Monday, September 20, 2010

What Happens After Adobe Photoshop CS5's HDRPro?

I’ve had several inquiries lately about “how” I get the bright colors you see in my images and “why” I keep talking about using an individual Hue/Saturation Adjustment Layer for each color (Red, Yellow, Green, Cyan, Blue, and Magenta).  Along with today’s image I’ve included the Layers Panel that goes along with it.  Clicking on the image of the Layers Panel will produce an enlarged image of it and may make following along easier.  First, a little explanation of how the image got into the state it’s in.  It did start out as a three shot HDR Pro image.  The EV (Exposure Value) settings were -.3, -2.3 and +1.67, so it’s a three shot bracket at two stop intervals.  My “normal” EV setting is -0.3 stops, so that way you see what might look like strange numbers rather than 0, -2 and +2.  The reason for the “normal” being one third stop to the minus side is just to provide a denser initial shot.  The Layers Panel shown is only what was done after the HDR Pro work was completed.  The panel only shows the “finishing” of the image to its current state.  Of the fifteen steps in the panel you’ll see that eleven are Hue/Saturation Adjustment Layers.  Wednesday I show a Layers Panel that considerably calmer, but today’s is a little more on the extreme side.  There’s three Red Hue/Saturation Adjustment Layers, one Yellow, two Green, two Cyan, and one each of Blue and Magenta.  One of the first things you might notice is that every Mask that goes along with the adjustment layers, except one, are very different looking.  No two are alike.  The “how” and the “why” questions about the colors in my images both relate to my use of the Hue/Saturation Adjustment Layers.  Take a look at the explanation in the “read more”.
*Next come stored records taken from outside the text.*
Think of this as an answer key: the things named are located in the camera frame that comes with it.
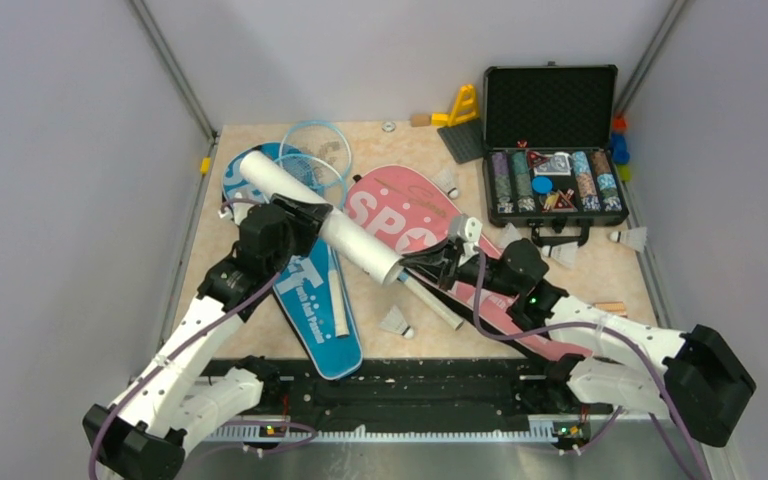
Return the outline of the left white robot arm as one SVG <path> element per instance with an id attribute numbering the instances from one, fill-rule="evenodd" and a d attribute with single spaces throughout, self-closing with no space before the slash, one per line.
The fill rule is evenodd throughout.
<path id="1" fill-rule="evenodd" d="M 277 407 L 278 383 L 246 367 L 232 369 L 200 393 L 192 388 L 291 259 L 310 253 L 316 241 L 331 239 L 345 217 L 323 199 L 280 194 L 243 215 L 231 250 L 207 270 L 166 343 L 110 404 L 96 404 L 85 414 L 89 478 L 174 479 L 192 450 L 234 415 Z"/>

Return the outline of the white shuttlecock tube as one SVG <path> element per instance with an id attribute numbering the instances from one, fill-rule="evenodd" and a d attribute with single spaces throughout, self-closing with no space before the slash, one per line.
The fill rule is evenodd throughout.
<path id="1" fill-rule="evenodd" d="M 238 170 L 270 203 L 301 219 L 305 234 L 323 239 L 377 283 L 389 285 L 401 274 L 399 254 L 262 152 L 243 155 Z"/>

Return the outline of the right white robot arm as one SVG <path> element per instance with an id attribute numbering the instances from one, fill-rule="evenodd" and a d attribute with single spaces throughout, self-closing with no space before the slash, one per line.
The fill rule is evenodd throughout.
<path id="1" fill-rule="evenodd" d="M 719 331 L 652 327 L 588 304 L 546 280 L 549 267 L 527 240 L 492 258 L 480 249 L 468 255 L 463 241 L 449 239 L 400 263 L 440 287 L 462 282 L 512 297 L 507 313 L 520 330 L 496 334 L 500 341 L 544 336 L 587 349 L 552 368 L 546 397 L 560 412 L 585 403 L 665 415 L 690 438 L 723 447 L 756 392 Z"/>
First, a quick statement about my use of the Hue/Saturation Adjustment Layers. It might as well be called the Saturation Adjustment Layer in the way I use it. I only use the saturation slider in the normal course of my work. I’ll run the slider up to 100% and then use Shift/Down Arrow to bring it back to the level that looks good to me. I use the Shift/Down Arrow to move the slider in increments of 10% rather than increments of 1%. The difference between 90% and 80% may be a visible change. The difference between 85% and 84 % won’t be discernible.
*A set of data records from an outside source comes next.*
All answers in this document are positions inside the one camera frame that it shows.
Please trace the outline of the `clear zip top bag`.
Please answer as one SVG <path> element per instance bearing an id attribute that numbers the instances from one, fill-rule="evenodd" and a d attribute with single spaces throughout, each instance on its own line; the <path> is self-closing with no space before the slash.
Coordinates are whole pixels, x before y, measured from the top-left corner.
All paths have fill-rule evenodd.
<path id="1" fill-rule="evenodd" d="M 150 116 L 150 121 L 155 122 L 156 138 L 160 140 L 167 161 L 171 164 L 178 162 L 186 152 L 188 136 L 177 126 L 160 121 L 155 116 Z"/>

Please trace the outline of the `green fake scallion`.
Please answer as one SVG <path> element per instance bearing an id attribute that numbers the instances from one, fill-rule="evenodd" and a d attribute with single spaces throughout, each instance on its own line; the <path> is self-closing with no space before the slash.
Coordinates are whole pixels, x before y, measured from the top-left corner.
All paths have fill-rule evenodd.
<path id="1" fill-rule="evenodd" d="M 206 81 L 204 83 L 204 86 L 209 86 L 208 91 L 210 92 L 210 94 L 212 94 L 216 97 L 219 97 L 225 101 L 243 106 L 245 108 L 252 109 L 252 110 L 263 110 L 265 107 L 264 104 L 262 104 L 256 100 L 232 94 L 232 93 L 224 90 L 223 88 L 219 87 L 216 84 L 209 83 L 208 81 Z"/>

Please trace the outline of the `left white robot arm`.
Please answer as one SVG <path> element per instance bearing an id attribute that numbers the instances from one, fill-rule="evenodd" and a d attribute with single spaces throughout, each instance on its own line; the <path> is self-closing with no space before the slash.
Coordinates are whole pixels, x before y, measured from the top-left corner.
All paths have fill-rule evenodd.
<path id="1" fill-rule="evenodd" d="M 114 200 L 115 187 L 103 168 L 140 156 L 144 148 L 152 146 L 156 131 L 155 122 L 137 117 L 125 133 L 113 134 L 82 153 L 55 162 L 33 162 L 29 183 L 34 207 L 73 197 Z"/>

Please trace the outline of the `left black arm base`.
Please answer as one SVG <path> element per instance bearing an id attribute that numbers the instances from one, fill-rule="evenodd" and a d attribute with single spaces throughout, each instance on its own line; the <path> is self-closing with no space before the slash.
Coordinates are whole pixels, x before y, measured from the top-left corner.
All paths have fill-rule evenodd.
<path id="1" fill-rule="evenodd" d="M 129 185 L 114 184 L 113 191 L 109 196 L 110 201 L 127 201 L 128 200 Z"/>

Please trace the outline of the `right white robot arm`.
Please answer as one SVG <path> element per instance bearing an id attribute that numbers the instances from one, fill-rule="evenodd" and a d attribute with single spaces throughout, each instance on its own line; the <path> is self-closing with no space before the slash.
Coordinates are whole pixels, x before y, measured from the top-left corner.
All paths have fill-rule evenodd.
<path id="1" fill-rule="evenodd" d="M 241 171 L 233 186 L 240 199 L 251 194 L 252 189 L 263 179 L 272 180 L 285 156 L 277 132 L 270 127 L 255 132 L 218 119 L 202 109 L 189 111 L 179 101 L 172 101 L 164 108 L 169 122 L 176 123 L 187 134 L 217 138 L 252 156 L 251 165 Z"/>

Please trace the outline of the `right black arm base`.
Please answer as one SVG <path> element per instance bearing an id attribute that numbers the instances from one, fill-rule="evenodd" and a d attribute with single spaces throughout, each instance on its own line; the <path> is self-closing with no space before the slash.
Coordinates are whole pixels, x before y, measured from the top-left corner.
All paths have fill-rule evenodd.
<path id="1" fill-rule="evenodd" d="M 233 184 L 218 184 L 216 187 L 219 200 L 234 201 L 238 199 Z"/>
Let’s answer the “why” I use individual Hue/Saturation Adjustment Layers question. It should be pretty evident from looking at the image of the panel. Different colors need different masks. Sometimes the same color needs different masks in different areas. The first Red H/S AL concerns only the pillows on the couch in the windows. They need a more intense red (100%) than any other portion of the image. The second section of the image is the façade of the buildings. That’s 40%. The face and arms of the fellow sitting on the steps and the Open sign above him needed to be blocked. The final red adjustment was the sidewalk and the stairs going up into the building (70%). The Greens are also two separate layers. The first is a basic global adjustment (60%), but the granite steps and the two small, potted trees have been held back. The second green Adjustment Layer (80%) affects only the window box. And so it goes. Each image is looked at as its individual pieces. Does the pillow need more red than the façade? Does the window box need more green than the rest of the image? And on and on.
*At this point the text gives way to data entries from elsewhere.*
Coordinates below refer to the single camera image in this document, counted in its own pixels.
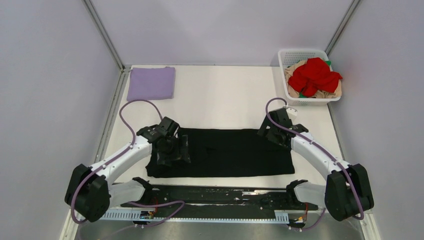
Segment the black t shirt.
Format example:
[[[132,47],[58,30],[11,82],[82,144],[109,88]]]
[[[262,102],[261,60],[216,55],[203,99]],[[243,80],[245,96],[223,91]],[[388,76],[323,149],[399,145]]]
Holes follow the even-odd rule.
[[[153,152],[147,164],[154,178],[236,178],[295,173],[290,150],[259,136],[256,129],[180,128],[188,137],[190,162],[172,166],[157,163]]]

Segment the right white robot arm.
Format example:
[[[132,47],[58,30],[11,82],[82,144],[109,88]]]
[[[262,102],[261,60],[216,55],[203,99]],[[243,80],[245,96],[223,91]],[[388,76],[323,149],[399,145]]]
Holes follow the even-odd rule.
[[[337,221],[359,218],[374,206],[368,172],[361,164],[339,160],[302,124],[293,124],[287,108],[266,113],[258,135],[307,160],[325,179],[324,185],[301,179],[287,185],[286,204],[298,209],[304,203],[328,210]]]

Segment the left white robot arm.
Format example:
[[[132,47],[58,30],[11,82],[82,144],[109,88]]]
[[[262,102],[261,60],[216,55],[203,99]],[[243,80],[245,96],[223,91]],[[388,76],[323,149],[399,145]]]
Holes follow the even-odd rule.
[[[158,165],[189,164],[189,138],[178,133],[180,126],[164,117],[159,124],[133,132],[133,139],[120,151],[90,166],[74,168],[64,201],[85,221],[99,220],[110,208],[129,202],[149,206],[153,201],[151,185],[135,177],[124,183],[116,180],[134,164],[152,156]]]
The Master Hue/Saturation option is just about useless. I can’t think of any image I’ve made in years where all colors needed the same amount of saturation boost. Using one Adjustment Layer and going through each color on that AL doesn’t work either. You’d be left with one mask, and as can be seen in today’s image, no one mask can could possibly mask each color effectively.

Once all the saturation levels were set for the individual colors a composite of the image was put up on its own layer (Crtl/Alt/Shift/E). This was used for dodging and burning selected areas of the image. For today’s image that was a straight Burn (O) of the basket hanging on the railing and an alternating Dodge and Burn of the folds of the man’s pants and sweater. Burn the dark areas and Dodge the light areas that fall right next to the dark areas to increase texture. The bottom of the roll of the sofa in the window was also Burned in a little to give shape to the couch.

The final steps were to make another composite of the image (Ctrl/Alt/Shift/E) and then a copy of that layer. The first composite layer was used to sharpen the image using a High Pass Filter after creating a Smart Object out of the layer. The copy (unsharpened) was used to create a vignette. The Rectangular Marquee Tool (M) was used to make a selection equally around the image, then feathered to round the corners. Tapping the Delete Kay makes a hole with a feathered edge. Change the Blend Mode to Multiply to darken the edges and corners of the image and use the Opacity Slider to adjust to taste.